INSTRUCTIONS FOR THE TASK :: Give the count of lines in the data that include "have", with no other words.

INFORMATION SUPPLIED ::

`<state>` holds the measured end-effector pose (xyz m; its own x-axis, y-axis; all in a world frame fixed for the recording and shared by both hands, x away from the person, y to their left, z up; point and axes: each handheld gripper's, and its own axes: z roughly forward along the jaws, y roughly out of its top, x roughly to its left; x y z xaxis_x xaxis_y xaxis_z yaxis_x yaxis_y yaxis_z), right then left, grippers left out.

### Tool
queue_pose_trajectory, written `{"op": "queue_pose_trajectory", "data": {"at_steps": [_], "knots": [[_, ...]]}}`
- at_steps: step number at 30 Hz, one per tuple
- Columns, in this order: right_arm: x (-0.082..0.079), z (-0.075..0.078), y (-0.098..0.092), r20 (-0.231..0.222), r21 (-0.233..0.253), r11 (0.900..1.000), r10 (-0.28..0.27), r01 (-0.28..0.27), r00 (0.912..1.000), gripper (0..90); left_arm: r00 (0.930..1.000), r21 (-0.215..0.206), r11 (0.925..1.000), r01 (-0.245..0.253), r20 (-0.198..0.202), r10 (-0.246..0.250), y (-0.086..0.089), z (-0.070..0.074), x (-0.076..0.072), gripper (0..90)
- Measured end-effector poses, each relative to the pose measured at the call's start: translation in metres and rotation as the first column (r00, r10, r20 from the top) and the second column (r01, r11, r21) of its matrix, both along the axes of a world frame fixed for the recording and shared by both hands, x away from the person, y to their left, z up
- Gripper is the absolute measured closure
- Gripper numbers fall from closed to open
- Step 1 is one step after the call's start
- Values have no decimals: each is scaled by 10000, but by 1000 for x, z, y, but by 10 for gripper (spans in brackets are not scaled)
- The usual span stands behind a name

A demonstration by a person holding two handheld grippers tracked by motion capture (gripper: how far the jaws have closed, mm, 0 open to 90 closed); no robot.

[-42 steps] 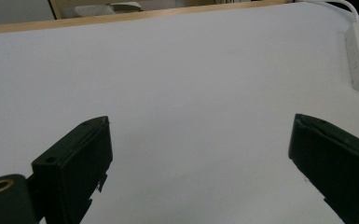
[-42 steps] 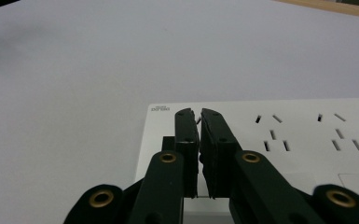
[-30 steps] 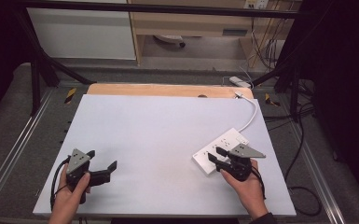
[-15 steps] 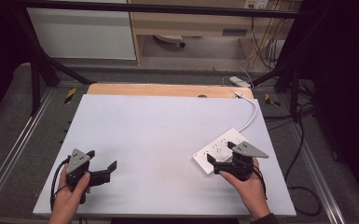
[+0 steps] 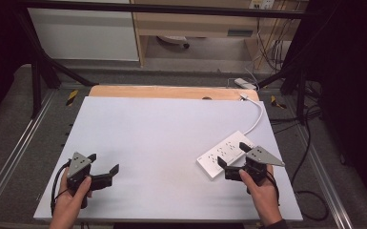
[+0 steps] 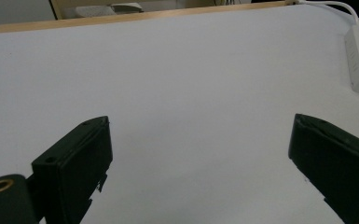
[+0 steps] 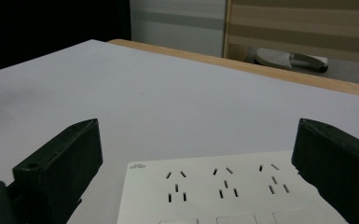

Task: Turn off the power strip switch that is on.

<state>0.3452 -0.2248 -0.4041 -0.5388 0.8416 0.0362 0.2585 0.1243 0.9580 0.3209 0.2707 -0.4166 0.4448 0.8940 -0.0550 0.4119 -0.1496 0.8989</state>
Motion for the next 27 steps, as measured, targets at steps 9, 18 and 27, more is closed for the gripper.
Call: {"op": "queue_pose_trajectory", "data": {"at_steps": [9,18,27], "knots": [[-5,6,-14,192,260,9996,-57,52,9998,53,10000,-78,10000,18,79,-18,1,1,-1,62],[-9,10,-30,231,485,9985,-255,244,9994,60,10000,-112,9999,-25,73,26,3,1,-1,62],[-13,12,-52,379,550,9968,-607,586,9974,61,9999,-112,9999,29,98,-28,3,1,-2,61]]}}
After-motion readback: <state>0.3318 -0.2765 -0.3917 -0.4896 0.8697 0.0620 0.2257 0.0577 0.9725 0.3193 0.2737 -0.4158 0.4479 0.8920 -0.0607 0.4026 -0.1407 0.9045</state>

RESPONSE TO THIS EXERCISE :: 2